This customer focus, combined with innovation and the use of cutting-edge, data-driven models, has helped Progressive become the No. 3 auto insurer behind industry giants State Farm and Allstate (ALL ). Today, Progressive has a 6% market share, compared with just 1.5% 10 years ago, when it ranked a distant ninth.

Its stock had a total return of 167% in the last three years, and that helped make it the fifth-best performer in the BusinessWeek ranking of the top 50 companies in the S&P 500-stock index. Its net income in 2002 rose 62%, to $667 million, on revenues of $9.5 billion, up 30% from the previous year.

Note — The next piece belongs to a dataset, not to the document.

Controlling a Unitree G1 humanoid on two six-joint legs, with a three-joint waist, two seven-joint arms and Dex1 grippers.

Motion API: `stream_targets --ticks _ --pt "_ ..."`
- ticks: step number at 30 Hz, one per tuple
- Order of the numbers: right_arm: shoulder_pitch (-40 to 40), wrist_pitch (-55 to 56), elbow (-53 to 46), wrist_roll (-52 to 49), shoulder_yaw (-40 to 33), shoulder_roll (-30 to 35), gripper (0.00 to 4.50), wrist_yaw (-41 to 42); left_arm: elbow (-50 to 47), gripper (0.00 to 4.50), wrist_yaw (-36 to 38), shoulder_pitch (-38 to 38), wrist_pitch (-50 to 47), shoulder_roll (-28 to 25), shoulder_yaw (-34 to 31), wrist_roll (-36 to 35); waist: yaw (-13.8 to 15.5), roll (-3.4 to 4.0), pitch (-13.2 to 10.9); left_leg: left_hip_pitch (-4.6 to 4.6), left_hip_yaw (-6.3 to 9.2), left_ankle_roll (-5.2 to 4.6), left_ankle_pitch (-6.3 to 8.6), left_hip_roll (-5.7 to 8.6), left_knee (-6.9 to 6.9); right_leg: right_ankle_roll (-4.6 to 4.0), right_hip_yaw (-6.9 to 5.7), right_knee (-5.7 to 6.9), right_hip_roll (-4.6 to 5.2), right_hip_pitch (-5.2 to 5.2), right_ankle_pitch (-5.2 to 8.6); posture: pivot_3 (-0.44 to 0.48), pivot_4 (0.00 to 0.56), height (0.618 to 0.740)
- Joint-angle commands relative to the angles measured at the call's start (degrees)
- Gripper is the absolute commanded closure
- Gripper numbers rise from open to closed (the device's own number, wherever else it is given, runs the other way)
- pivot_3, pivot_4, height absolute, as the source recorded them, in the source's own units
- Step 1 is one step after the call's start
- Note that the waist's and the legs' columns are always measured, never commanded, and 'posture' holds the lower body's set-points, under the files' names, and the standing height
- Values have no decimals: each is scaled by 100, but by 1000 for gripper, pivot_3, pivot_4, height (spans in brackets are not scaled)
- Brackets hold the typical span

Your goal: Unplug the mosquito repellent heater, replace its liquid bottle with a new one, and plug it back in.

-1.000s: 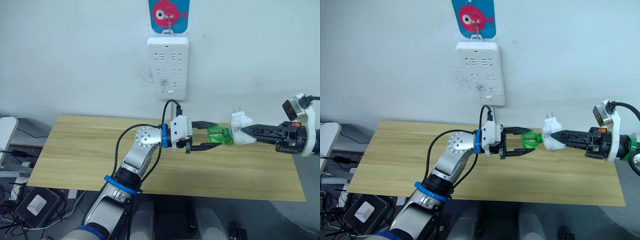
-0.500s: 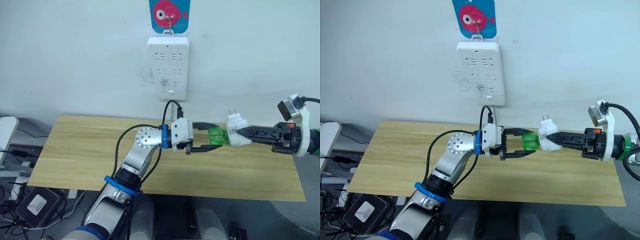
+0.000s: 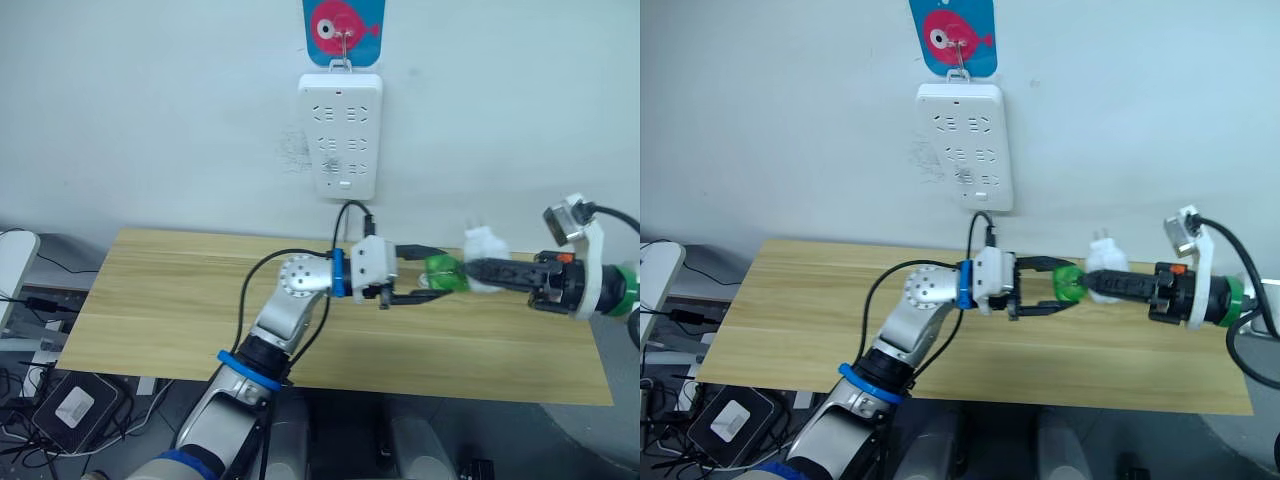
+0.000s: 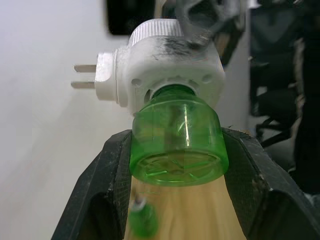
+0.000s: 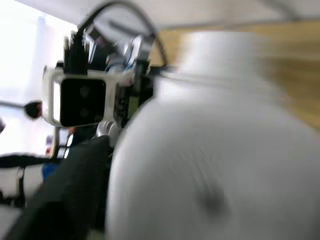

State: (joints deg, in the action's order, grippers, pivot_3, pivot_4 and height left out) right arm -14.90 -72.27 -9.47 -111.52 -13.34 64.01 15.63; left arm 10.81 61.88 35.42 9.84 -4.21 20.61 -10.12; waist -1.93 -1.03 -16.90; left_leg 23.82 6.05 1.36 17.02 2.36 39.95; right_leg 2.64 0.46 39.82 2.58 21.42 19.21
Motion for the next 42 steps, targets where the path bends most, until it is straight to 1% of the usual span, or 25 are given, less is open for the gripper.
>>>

HIGH-RISK CUSTOMERS.  Of course, the current stock price of around $60, a tad shy of its 52-week and record high, shows that investors are already impressed by Progressive's strategy. Of 13 analysts who cover the company, 10 have a hold rating on the stock, and one analyst has a sell, mostly based on the view that Progressive doesn't have much upside left at its current rich valuation of nearly 20 times forward earnings estimates. But for investors who want a stake in this industry, Progressive is likely a solid long-term holding.

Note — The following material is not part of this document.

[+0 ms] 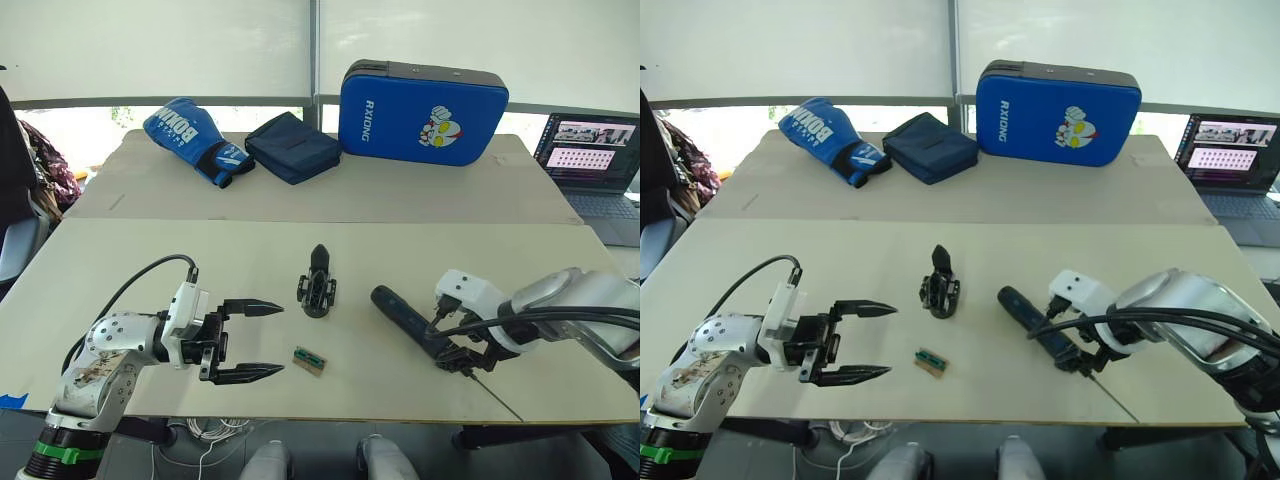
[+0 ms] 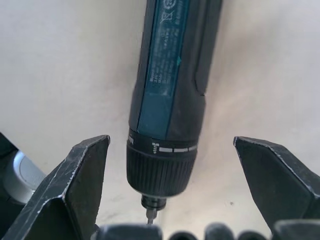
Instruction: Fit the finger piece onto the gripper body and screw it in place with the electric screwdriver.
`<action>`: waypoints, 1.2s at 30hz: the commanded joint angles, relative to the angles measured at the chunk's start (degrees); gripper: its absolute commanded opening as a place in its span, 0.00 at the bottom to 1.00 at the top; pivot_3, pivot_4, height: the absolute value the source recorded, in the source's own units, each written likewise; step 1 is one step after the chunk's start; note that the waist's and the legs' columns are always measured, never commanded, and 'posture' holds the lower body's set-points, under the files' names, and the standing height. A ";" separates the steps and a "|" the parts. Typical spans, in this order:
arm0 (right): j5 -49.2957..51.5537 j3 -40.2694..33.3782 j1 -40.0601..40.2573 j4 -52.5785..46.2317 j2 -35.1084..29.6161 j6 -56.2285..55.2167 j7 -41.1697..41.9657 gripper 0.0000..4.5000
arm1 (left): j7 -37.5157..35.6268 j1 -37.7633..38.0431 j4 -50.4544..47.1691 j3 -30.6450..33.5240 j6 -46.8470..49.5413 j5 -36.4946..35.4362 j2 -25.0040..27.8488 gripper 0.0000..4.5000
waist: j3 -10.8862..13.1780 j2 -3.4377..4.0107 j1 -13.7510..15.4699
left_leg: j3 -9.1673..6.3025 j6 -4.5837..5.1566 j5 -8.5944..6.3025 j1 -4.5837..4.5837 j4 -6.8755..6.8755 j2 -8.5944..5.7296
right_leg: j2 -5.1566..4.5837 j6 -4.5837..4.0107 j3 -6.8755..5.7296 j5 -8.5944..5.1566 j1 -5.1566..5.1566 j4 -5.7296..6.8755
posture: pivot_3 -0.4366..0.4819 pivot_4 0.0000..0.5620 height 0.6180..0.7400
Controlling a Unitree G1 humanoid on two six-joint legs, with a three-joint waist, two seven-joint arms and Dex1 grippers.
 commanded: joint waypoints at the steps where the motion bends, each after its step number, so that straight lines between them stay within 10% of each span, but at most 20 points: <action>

Based in Mayfield Village, Ohio, Progressive has long been known as a maverick, run for many years by Peter Lewis, an eccentric but visionary leader. Lewis, who inherited the company from his father in 1965, had bold ideas and implemented them with gusto. He and his team were successful at devising mathematical formulas to profitably insure high-risk auto drivers, who were avoided by the rest of the industry.

Over the years, Progressive became the first insurance company to introduce customers to all kinds of conveniences, such as a 24-hour toll-free service or a Web site that allowed people to buy insurance online. Today, it's known for using new technologies to make pricing auto insurance even more of an exact science. "This company is always willing to experiment, and is constantly coming up with new ways of approaching any problem," says Michael A. Smith, an insurance analyst at Bear Stearns.

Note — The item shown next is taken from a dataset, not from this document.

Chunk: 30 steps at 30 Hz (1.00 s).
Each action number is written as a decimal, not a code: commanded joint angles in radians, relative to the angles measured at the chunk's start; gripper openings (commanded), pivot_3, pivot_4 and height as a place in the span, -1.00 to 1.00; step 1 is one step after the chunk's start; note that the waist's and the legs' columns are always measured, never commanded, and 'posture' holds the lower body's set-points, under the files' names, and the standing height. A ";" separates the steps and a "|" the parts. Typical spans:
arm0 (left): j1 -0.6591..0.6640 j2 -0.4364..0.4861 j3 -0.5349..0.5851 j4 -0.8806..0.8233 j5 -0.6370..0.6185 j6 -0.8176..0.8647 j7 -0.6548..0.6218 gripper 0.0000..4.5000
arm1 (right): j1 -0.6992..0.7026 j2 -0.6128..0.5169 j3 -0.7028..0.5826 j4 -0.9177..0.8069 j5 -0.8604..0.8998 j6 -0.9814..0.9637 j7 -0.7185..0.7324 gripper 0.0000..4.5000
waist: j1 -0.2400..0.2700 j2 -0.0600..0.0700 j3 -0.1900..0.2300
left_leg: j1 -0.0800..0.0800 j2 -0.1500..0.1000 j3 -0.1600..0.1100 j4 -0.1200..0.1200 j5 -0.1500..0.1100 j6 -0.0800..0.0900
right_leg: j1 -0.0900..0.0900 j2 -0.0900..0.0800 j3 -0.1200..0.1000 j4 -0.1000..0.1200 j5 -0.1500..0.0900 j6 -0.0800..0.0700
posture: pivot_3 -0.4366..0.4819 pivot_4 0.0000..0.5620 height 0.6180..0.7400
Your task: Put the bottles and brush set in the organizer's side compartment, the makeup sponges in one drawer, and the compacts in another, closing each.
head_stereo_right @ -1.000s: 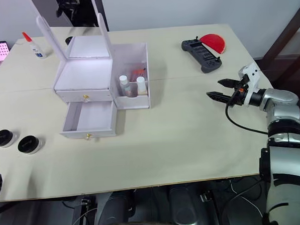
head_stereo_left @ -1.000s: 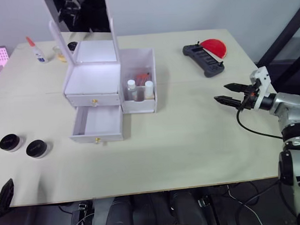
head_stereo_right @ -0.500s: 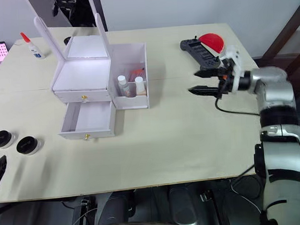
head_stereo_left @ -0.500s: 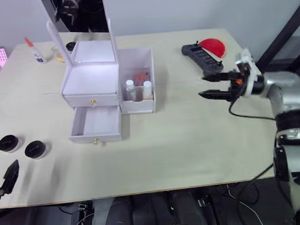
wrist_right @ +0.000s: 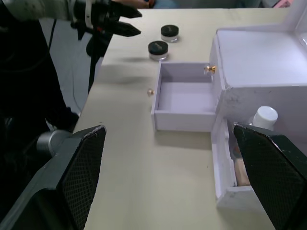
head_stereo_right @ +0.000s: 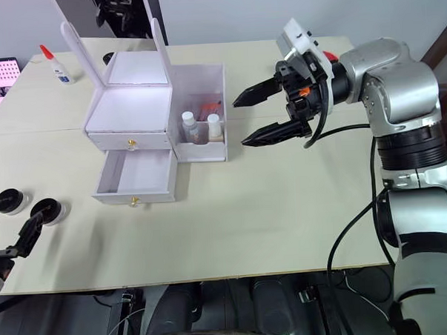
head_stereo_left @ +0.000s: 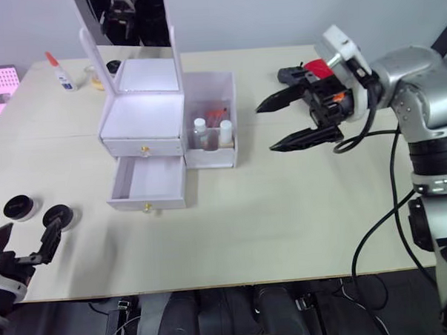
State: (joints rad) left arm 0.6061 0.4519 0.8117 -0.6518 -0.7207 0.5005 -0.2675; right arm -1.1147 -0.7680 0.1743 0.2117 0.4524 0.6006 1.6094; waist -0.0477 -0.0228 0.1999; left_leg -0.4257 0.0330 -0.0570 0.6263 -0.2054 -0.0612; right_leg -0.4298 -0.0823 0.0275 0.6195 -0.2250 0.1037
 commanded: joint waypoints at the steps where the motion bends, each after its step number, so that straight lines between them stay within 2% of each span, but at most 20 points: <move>1: -0.012 0.020 0.015 -0.016 0.000 0.055 0.050 0.98 | -0.042 -0.004 0.000 0.026 -0.025 -0.061 0.005 1.00 | 0.001 0.000 0.000 | 0.000 0.000 0.000 0.000 0.000 0.000 | 0.000 0.000 0.000 0.000 0.000 0.000 | -0.05 -0.47 1.00; 8: -0.082 0.111 -0.034 0.006 0.020 0.226 0.101 0.98 | -0.061 0.021 0.015 0.032 -0.043 -0.080 0.005 1.00 | 0.003 0.000 0.000 | 0.000 0.000 0.000 0.001 0.000 0.000 | 0.001 0.000 0.000 0.001 0.000 0.000 | -0.05 -0.47 1.00; 12: -0.237 0.182 -0.054 0.061 -0.030 0.399 0.175 0.98 | -0.076 0.043 0.013 0.019 -0.054 -0.066 -0.021 1.00 | 0.004 0.000 0.000 | 0.000 0.000 -0.001 0.001 0.000 0.000 | 0.000 0.001 0.000 0.004 0.000 0.000 | -0.05 -0.47 1.00; 16: -0.322 0.176 -0.053 0.080 -0.042 0.496 0.226 0.98 | -0.078 0.038 0.007 0.014 -0.054 -0.051 -0.025 1.00 | 0.002 0.000 0.000 | 0.000 0.000 -0.002 0.002 0.000 0.000 | -0.001 0.001 -0.001 0.007 -0.001 0.001 | -0.05 -0.47 1.00; 30: -0.463 0.188 -0.113 0.217 0.047 0.528 0.202 0.98 | -0.058 0.029 0.010 0.049 -0.118 -0.137 -0.045 1.00 | 0.004 0.000 0.000 | 0.001 0.000 -0.002 0.002 0.000 0.000 | -0.001 0.001 -0.001 0.009 -0.001 0.002 | -0.05 -0.47 1.00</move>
State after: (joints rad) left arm 0.1490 0.6243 0.6963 -0.4265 -0.6850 1.0251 -0.0607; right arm -1.1594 -0.7276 0.2123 0.2673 0.3373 0.4849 1.5717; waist -0.0442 -0.0230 0.1999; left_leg -0.4242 0.0328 -0.0595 0.6283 -0.2051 -0.0610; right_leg -0.4304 -0.0813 0.0263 0.6289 -0.2262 0.1054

"FANATICAL."  Renwick, who became CEO in 2000 after Lewis took a back seat for health reasons, is carrying on that vision. Soon after he took the top job, Renwick went ahead with a painful decision to raise insurance rates, even as competitors continued to offer low rates. Wall Street criticized him, and his net new business grew just 2% in 2000, and net income fell 84%, to $46 million. Why did he do it? "We're fanatical about maintaining accurate prices," answers Renwick.

His fanaticism turned out to be on target. Last year, Progressive reaped new customers as competitors like giant State Farm Insurance reported a net loss of $2.6 billion for 2002, its second consecutive annual loss. As State Farm started raising rates aggressively, Progressive could afford to go a little slow with on pricing, and that helped get a 30% increase in new-insurance premiums totaling $2.5 billion.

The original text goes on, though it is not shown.